MAB.Rmd

---
title: "The Multi-Armed Bandit"
author: "huey sun"
output: pdf_document
header-includes:
   - \usepackage{bbm}
geometry: margin=1.75in
---

\section{Motivation}

It's 8PM on a Tuesday night. You told yourself "just one episode" at 4 as a reward for going to class, but now even Frary has closed and you no longer have Kit Harrington to distract you from your growling stomach. You pull out your phone to Yelp some Thai food, but the top results seem fishy: they only have a handful of reviews, all of which read like the handiwork of an unenthusiatic shill, and you've heard sketchy things about Yelp's business practices. You suddenly remember your buddy raving about this new place that opened up in the village, but then realize that this is the same guy who enjoys Kraft cheese on his salads. Time's ticking: you've got a list of potential spots from Google, an insatiable craving for Pad Thai, and a really annoyed stomach---what do you do?

\section{Description}

The Multi-Armed Bandit Problem (MABP) is an optimization problem where resources are allocated among choices with ambiguous or unknown properties, which can be better characterized as time passes or as resources are dedicated towards the choice. Imagine a slot machine (the bandit, as it is programmed to try to steal our money away) fixed with multiple levers (arms), each with a different payout. Without knowing the probability distribution of winning for any of the levers, we want to figure out the order in which we should pull them to maximize the amount of money we take home.

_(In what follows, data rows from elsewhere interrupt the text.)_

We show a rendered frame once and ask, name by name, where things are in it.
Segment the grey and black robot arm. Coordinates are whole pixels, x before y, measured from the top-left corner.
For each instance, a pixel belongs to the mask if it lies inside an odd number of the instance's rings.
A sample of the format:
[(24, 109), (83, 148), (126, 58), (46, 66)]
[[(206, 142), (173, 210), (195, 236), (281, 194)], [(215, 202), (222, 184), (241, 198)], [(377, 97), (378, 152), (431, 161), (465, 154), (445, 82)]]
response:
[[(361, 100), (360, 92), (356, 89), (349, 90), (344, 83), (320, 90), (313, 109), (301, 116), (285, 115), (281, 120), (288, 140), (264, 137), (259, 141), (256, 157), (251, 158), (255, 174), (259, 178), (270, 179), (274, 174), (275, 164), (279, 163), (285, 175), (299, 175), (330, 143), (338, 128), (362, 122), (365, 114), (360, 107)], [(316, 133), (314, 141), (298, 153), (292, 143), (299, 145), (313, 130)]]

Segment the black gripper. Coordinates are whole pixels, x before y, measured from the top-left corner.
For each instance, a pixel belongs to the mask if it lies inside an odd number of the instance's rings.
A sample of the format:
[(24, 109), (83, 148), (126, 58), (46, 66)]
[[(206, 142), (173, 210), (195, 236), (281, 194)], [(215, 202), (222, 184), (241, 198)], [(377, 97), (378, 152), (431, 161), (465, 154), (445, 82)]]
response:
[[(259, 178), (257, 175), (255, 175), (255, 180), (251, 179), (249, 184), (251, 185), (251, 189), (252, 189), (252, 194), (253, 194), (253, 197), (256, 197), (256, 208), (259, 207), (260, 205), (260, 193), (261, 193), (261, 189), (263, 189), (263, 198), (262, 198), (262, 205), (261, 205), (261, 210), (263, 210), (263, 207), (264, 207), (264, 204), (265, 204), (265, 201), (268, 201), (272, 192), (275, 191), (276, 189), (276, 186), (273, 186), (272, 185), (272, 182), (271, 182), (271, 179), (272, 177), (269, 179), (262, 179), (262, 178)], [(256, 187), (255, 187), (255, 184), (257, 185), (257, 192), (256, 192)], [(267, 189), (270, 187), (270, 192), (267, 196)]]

Compare this to our Thai Food example: faced with incomplete knowledge of each option, how should we proceed to maximize our satisfaction after going out, and how does that change after different nights of food experimentation?

We face the \textbf{Exploitation vs Exploration Dilemma}, which juxtaposes two different approaches to the problem. Let's say we know that Sanamluang is pretty good (7 out of 10 meals are superb), and we don't know too much about the other options at hand. The maximum exploitation approach would be to repeatedly choose the optimal current option, and pitch a tent outside of Sanamluang. On other hand, a fully exploratory approach would involve trying every single Thai place in a given radius before settling on the best one. As we might imagine, there are tradeoffs to both approaches: we could risk not ever finding that perfect 10 in the first, or risk eating a lot of mediocre Thai food in the second. There's a balance to negotiate, and our task is to find an algorithm that guides this decision-making.

\section{The Math}

Let's formally define the Multi-Armed Bandit problem. In the stochastic formulation, the bandit is represented as a set of $K$ probability distributions $\langle P_1, P_2, ..., P_k\rangle$, with each $P_k$ corresponding to an expected value $\mu_k$ and variance $\sigma^2_k$. Each distribution represents a lever in the machine, and initially, the distributions are unknown.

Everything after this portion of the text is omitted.